» The task:
Identify all lines below that hold "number" and collect them.

-- Material provided follows --

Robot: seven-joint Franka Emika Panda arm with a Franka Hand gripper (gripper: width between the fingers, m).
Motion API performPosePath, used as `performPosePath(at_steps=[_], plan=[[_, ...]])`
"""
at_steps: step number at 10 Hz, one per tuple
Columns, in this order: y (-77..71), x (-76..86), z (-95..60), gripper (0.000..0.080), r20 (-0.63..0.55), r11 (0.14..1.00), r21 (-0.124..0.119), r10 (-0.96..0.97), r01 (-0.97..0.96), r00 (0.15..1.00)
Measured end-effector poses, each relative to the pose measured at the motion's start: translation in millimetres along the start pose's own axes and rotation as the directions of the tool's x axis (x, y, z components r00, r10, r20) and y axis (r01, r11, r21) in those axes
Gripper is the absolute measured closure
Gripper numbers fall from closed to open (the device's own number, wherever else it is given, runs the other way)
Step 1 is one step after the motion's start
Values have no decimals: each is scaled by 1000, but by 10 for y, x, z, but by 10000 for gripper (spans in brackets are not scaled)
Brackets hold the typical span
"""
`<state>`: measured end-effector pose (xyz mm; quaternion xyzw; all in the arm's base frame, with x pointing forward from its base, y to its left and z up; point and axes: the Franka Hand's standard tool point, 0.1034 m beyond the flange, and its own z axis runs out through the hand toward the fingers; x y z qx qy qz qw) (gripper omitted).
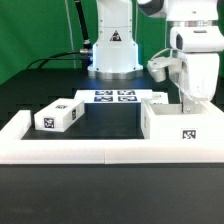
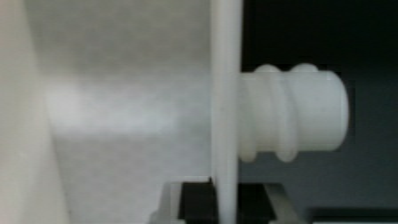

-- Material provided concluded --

» Answer box:
at_steps: step number at 10 Hz, one per tuple
Gripper numbers fall from closed to open (the device's own number, wherever else it is given, runs the other way)

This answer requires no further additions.